> [Dataset section]:

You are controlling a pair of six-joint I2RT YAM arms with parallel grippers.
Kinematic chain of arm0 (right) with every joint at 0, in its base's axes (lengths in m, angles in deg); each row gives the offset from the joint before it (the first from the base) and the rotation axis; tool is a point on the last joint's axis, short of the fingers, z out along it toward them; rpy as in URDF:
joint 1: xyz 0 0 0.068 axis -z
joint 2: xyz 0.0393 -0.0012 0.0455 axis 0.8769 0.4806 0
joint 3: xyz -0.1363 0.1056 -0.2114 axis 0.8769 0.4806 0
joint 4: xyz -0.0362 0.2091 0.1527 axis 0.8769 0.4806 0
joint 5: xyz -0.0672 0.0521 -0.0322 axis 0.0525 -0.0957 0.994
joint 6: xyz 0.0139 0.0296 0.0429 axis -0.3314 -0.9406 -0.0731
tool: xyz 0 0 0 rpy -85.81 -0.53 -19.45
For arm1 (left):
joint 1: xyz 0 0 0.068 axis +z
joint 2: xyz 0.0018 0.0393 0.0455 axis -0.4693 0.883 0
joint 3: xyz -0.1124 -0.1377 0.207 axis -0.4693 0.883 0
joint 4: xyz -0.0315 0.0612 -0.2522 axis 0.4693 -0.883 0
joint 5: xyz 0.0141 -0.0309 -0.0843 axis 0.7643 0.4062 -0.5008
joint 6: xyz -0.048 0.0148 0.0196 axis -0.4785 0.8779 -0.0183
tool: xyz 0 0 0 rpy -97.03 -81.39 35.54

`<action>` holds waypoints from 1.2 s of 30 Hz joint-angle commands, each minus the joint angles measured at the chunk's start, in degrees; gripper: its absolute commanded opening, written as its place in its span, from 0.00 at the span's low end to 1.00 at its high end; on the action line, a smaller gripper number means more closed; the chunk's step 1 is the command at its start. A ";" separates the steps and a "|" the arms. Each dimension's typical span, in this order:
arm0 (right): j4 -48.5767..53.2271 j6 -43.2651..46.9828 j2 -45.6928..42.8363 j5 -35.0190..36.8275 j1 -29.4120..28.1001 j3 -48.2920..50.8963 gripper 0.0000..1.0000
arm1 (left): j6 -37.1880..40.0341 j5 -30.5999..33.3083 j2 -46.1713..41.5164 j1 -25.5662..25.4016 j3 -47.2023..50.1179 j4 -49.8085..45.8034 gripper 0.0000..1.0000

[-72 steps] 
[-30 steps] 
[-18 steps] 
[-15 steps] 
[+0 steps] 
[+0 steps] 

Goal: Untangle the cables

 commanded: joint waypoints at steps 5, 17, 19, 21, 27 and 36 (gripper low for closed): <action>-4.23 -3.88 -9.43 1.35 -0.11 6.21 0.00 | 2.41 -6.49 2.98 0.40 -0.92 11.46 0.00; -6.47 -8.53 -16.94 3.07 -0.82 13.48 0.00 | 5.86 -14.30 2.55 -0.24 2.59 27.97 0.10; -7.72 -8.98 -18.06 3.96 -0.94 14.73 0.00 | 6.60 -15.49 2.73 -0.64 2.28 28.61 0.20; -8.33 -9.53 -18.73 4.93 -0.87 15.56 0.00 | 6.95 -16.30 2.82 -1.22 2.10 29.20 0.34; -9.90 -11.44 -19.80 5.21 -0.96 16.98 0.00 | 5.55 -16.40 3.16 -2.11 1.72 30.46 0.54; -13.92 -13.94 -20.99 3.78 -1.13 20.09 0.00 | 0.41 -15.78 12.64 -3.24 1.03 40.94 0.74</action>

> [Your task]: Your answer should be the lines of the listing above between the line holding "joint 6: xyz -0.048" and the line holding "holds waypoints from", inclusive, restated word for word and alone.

> [Task solution]:
joint 6: xyz -0.048 0.0148 0.0196 axis -0.4785 0.8779 -0.0183
tool: xyz 0 0 0 rpy -97.03 -81.39 35.54

`<action>` holds waypoints from 1.2 s of 30 Hz joint-angle commands, each minus the joint angles measured at the chunk's start, in degrees; gripper: its absolute commanded opening, written as its place in its span, from 0.00 at the span's low end to 1.00 at its high end; on the action line, a smaller gripper number means more closed; the chunk's step 1 is the command at its start. A ";" separates the steps and a "|" the arms. Each dimension's typical span, in this order:

The exercise was answered in full.